What do you think? Am I crazy for wanting twins?

Emma and Hannah

I have re-discovered my obsession with the public library — which, admittedly, is cheaper than my obsession with the used bookshop.
When I took out a book the other day — OK, 12 books — one of them had the most amazing surprise tucked inside the pages …
An index card, adorned with penciled hearts, that read:

Thank you for passing me the markers!
From: Your Friend, Hannah

Emma and Hannah. Two of my names. My names!
Not surprisingly, that night I dreamed of twins named Emma and Hannah. They were two years old. Emma had blonde hair like Darling Husband, and Hannah had dark hair like me, but they had very similar faces. They were perfect little girls, with perfect little names.
Maybe it’s a sign!

Food for thought

In the interest of posterity, I feel the need to say …
  • Even though I was running late this morning, I insisted — insisted — that I re-heat some bacon and scramble an egg.
  • So I did. I ate it off a paper plate on the drive to work.
  • A few minutes after the last forkful, I turned to Darling Husband and said, “I really want a chocolate-dip doughnut.”
  • He kept driving.
  • Even thought I have never been a white chocolate fan, after lunch today, I had to have it.
  • I slipped out of the office to the grimy convenience store across the street.
  • The only option was a Hersey Cookies’n’Creme bar, which I tried about 10 years ago and hated.
  • I am eating it right now, and it is fantastic.
Could this possibly be the first hint of cravings? Or, am I just craving chocolate because my period is going to arrive next week? …
Ah, the waiting game …

Babies of the iPhone

Over the weekend, during the activities and dinners surrounding Best Friend’s wedding, I got to spend some time with her adorable nieces.
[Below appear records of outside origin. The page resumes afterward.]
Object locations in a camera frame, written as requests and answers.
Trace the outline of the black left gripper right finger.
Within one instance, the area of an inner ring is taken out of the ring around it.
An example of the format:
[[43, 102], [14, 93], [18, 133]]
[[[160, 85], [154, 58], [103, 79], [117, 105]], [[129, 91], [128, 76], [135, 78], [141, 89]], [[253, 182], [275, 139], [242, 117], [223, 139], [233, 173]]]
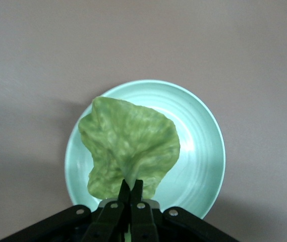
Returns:
[[131, 242], [237, 242], [230, 235], [181, 207], [163, 212], [158, 202], [144, 200], [143, 181], [131, 191]]

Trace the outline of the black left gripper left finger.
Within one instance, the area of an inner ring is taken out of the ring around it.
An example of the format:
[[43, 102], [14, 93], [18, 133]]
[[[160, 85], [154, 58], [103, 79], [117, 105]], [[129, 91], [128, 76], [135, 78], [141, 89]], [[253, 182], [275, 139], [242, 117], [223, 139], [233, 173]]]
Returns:
[[118, 197], [102, 200], [94, 212], [75, 205], [0, 242], [124, 242], [129, 199], [130, 188], [123, 180]]

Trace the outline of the green lettuce leaf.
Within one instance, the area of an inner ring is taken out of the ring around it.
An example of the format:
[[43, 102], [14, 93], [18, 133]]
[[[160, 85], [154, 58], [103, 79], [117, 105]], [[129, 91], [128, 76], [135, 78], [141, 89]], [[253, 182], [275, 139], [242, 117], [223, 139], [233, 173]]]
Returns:
[[98, 199], [116, 197], [122, 181], [133, 189], [137, 180], [143, 181], [143, 198], [151, 199], [180, 155], [174, 122], [128, 101], [94, 98], [78, 129], [93, 159], [87, 189]]

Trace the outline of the mint green plate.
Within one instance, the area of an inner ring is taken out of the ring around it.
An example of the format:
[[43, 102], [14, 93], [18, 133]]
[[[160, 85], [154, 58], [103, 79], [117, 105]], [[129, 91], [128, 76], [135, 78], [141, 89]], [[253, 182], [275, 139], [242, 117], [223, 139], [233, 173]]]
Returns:
[[180, 156], [161, 180], [153, 200], [161, 210], [177, 206], [205, 217], [219, 194], [225, 172], [224, 141], [209, 108], [187, 89], [159, 80], [127, 82], [104, 96], [153, 108], [174, 122]]
These kids completely dazzled me — and everyone around them — for three reasons:
  • They are always sweet and polite
  • They are absolutely beautiful
  • They are unbelievably smart
The third reason was really the most impressive. These girls — aged two and four — were using iPhone apps like pros!
I am completely serious. I had no idea there were childrens’ applications for the iPhone — as I am a BlackBerry girl myself — so I was blown away. Their tiny little fingers were gliding expertly over the screen, dropping puzzle pieces into place like they’d been doing it for years.
You can get mazes, math games, animal games, dress-up games, virtual pets, hair salon games, games about starting a small business. Many of them have free trial versions, and the full versions usually cost a dollar or two, at most.
“I am going to need an iPhone,” I hissed to Darling Husband at one dinner, as the two-year-old was quietly playing her puzzle game on her mom’s iPhone. “Look at that!”
I’m not a huge video gamer, and I don’t like it when kids are obsessed with them — my mom always called my cousin a “vid-iot.” But there are times when you need something to keep your kids quiet — dinners, line-ups, etc. — and handing them your phone is pretty convenient.
Darling Husband just rolled his eyes at my request, but really, I am totally serious. I will need an iPhone then. Otherwise, what’s our kid going to do on my BlackBerry? Play Brickbreaker?